TASK TO CARRY OUT »
Copy exactly the lines from the start of the data below through the one that carries "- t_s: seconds", and only those.
####
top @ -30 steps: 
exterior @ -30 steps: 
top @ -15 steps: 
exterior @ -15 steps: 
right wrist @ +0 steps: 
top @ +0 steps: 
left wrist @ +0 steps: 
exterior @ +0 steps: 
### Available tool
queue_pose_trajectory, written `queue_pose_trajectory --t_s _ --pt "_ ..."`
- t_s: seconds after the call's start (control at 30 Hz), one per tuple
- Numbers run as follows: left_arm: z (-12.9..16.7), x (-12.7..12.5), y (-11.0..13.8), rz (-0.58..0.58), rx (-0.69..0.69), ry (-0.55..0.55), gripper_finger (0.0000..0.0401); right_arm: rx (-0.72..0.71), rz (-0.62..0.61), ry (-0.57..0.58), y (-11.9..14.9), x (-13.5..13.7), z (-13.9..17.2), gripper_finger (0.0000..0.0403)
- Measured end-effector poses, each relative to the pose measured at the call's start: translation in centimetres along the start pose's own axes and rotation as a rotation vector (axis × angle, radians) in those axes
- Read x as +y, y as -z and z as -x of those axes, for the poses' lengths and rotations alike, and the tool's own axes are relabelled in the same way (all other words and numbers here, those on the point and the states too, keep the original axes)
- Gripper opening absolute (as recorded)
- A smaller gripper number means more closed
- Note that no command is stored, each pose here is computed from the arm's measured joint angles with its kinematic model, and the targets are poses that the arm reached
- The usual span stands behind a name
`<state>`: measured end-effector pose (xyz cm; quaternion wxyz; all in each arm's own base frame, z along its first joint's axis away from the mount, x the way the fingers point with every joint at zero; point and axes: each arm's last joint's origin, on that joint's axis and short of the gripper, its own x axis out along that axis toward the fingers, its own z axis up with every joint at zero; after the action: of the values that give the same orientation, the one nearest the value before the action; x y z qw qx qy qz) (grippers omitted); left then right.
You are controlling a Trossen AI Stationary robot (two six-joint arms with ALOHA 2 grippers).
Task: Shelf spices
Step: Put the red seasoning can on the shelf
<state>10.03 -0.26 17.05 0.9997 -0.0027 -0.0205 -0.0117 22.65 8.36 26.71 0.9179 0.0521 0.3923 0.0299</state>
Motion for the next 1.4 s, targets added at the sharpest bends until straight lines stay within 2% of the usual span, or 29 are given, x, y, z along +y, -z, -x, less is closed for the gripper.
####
RESPONSE »
top @ -30 steps: 
exterior @ -30 steps: 
top @ -15 steps: 
exterior @ -15 steps: 
right wrist @ +0 steps: 
top @ +0 steps: 
left wrist @ +0 steps: 
exterior @ +0 steps: 
### Available tool
queue_pose_trajectory, written `queue_pose_trajectory --t_s _ --pt "_ ..."`
- t_s: seconds after the call's start (control at 30 Hz), one per tuple

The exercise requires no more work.